Таким образом, следует отметить с одной стороны, что язык родства неполон, а с другой, что некоторые общества— в первую очередь, наше — не говорят или уже не говорят на этом языке. Система, до предела сократившая число запретов, как это сделала наша, практически отменяет все позитивные предписания; иначе говоря, она сводит к нулю язык брачного обмена. Всюду, где есть современное общество, браки уже нельзя вписать в определенный матримониальный круг. Это, разумеется, не означает, что экзогамия исчезла. Она не только существует, но и осуществляет беспрецедентное перемешивание между самыми разными популяциями, вопреки сохраняющимся перегородкам — расовым, экономическим, национальным. Располагай мы достаточной информацией, мы смогли бы оценить факторы, детерминирующие брачные союзы и действующие через посредство самых разных культурных феноменов — моды, зрелищ и т. д. Экзогамия, безусловно, остается детерминированной в смысле научного детерминизма, но уже без посредничества общественно-религиозных предписаний, которым все могут и обязаны следовать. Те факторы, которые сейчас определяют брачные союзы, не имеют исключительно матримониального смысла. Специфического языка родства уже нет. Нет кода, который бы диктовал каждому его собственное поведение и сообщал о поведении всех остальных. Предвидение имеет чисто статистический характер; на уровне индивидов оно стало невозможно. Сравнение с языком не должно скрывать от нас эти принципиальные различия.
При всем своем несовершенстве даже в случае первобытных систем уподобление системы родства языку сохраняет тем не менее ценность, пока мы остаемся внутри этих систем. Оно даже может помочь нам лучше понять различие между этими системами и сравнительным отсутствием системы у нас. Действительно, всем известно, что главное препятствие к освоению чужого языка — это язык родной. Родное наречие владеет нами в той же и даже в большей степени, нежели мы им владеем. Оно даже проявляет ревнивость, поскольку делает нас почти совершенно недоступными для всех, кроме него самого. Способность детей к усвоению нового языка прямо пропорциональна их способности к забыванию старого. А у самых крупных лингвистов нередко уже нет по-настоящему родного языка.
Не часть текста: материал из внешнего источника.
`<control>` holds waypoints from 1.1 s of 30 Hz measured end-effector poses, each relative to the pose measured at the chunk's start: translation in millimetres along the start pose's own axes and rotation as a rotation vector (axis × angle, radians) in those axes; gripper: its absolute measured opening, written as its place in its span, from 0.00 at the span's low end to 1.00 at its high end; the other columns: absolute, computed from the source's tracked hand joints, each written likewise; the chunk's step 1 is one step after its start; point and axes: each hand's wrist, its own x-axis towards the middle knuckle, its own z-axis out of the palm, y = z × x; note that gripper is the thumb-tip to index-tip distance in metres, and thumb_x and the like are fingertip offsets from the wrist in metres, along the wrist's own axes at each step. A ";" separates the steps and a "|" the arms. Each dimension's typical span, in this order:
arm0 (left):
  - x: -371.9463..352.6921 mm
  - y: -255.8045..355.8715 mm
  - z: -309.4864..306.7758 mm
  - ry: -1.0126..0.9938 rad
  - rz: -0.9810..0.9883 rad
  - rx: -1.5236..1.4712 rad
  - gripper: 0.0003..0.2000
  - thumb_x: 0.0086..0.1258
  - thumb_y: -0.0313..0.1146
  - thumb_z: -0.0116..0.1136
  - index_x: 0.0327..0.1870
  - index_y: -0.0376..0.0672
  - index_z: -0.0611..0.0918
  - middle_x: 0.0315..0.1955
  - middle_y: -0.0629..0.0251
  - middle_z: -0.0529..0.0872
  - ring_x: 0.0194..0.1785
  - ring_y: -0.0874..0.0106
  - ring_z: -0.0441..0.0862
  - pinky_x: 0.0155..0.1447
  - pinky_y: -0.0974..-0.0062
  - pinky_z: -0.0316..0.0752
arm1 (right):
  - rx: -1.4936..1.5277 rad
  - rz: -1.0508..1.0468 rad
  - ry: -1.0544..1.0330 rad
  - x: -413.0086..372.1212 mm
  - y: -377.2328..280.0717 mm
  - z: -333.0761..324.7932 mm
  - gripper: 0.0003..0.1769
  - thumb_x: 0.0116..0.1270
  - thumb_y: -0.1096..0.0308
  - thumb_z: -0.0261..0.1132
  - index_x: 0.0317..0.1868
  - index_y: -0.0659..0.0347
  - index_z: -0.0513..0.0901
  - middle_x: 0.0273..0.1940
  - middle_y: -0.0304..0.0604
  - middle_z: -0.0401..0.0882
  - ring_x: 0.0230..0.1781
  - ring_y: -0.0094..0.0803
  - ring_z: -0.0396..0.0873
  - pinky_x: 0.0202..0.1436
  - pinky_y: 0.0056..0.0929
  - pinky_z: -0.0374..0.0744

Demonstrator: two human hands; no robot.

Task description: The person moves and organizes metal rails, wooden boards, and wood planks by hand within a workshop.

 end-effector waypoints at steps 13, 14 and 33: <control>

Практически полное устранение матримониального языка должно как-то быть связано и с тем интересом, который мы испытываем к тем, кто еще говорит на подобных языках, и с той исключительной ловкостью, которую мы проявляем при их расшифровке и систематизации. Наше общество может выучиться всем языкам родства, потому что само не говорит ни на каком. Мы не только прочитываем все реально существующие системы, но мы можем порождать и несуществующие; мы можем изобрести бесконечное число возможных систем, потому что уловили сам принцип всякого экзогамного языка. Между каждой из систем и системой систем, между «языками» родства в смысле Леви-Стросса и языком самого Леви-Стросса в «Элементарных структурах родства» существует различие того же типа, что и между традиционно-структуралистской концепцией языка и концепцией Хомского.
Таким образом, приходится сделать вывод, что наша собственная этнографическая специфичность как-то связана с нашей ролью этнографов, лингвистов и вообще исследователей в области культуры. Мы не хотим сказать, что сама по себе система родства толкает нас к этнографическим исследованиям; мы видим целый ряд параллельных явлений. Единственное общество, которые усердно занимается этнографическими исследованиями, — это то самое общество, которое свело свою систему запретов к элементарной семье. Невозможно расценивать этот факт как случайную встречу, как простое совпадение.
Нет сомнений, что сперва нужно отречься от языка ритуалов и родства, чтобы начать говорить на языке исследования — пройдя через промежуточный этап «культурной деятельности» в широком смысле. Между первой модальностью и второй модальностью нет разрыва; ни на одной стадии элементы «жертвенного» непонимания окончательно не исчезают; что не мешает элементам понимания углубляться, умножаться и организовываться.